La explotación maderera fue durante siglos la principal fuente de riqueza en la Sierra de Guadarrama. Muy cotizadas eran, y son, las maderas de los pinares de El Espinar, Cercedilla, Navafría, El Paular y especialmente, los de Valsaín, cuya madera ha sido tradicionalmente la más apreciada.
Los hacheros de la Sierra de Guadarrama trabajaban con hachas de hasta 5 kg de peso, con las que tras la tala marcaban el árbol grabándolo con un símbolo particular que se transmitía por generaciones. Tras la tala se desmochaba el árbol eliminando ramas y corteza, sacando después el tronco con bueyes hacia los aserraderos de El Paular, Valsaín o El Espinar.
La profesión de los hacheros hacía que en las épocas de corta se tuviera que vivir en el monte, bajando a los pueblos únicamente los domingos.
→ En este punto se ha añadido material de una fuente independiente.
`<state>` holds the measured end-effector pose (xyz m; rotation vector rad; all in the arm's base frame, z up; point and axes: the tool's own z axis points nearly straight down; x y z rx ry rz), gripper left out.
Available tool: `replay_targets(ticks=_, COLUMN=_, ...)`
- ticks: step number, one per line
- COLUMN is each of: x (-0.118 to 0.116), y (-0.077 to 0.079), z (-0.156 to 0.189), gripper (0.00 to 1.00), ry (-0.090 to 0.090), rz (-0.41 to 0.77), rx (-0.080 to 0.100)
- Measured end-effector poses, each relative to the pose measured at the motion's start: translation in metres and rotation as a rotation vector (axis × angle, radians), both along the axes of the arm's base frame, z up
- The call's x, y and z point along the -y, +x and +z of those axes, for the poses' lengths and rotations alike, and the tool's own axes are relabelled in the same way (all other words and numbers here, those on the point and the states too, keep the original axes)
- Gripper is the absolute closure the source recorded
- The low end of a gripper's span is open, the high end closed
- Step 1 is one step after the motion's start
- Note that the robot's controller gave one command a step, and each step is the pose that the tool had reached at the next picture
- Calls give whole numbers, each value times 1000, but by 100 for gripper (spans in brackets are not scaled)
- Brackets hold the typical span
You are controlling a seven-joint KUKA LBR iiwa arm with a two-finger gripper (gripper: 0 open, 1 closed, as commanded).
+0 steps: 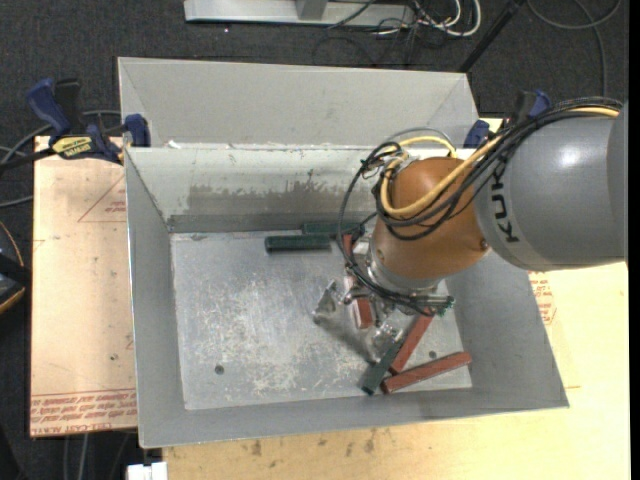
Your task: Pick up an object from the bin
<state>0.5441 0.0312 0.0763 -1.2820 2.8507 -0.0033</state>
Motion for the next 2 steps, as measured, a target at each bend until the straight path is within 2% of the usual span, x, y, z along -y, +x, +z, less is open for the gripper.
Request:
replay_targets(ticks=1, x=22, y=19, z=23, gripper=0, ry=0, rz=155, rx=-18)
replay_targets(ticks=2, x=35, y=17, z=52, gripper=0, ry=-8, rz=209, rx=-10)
Los gabarreros eran leñadores dedicados a extraer las leñas procedentes de las cortas de pinos para su utilización como combustible en cocinas y estufas. Mantenían el pinar limpio de biomasa y abastecían a particulares e industrias de este tipo de combustible. El nombre de la profesión lo dio el tipo de hacha con la que trabajaban: era un hacha de dos bocas que se llamaba gabarrera. La leña la transportaban con caballos capaces de moverse por el monte con hasta trescientos kilogramos de carga.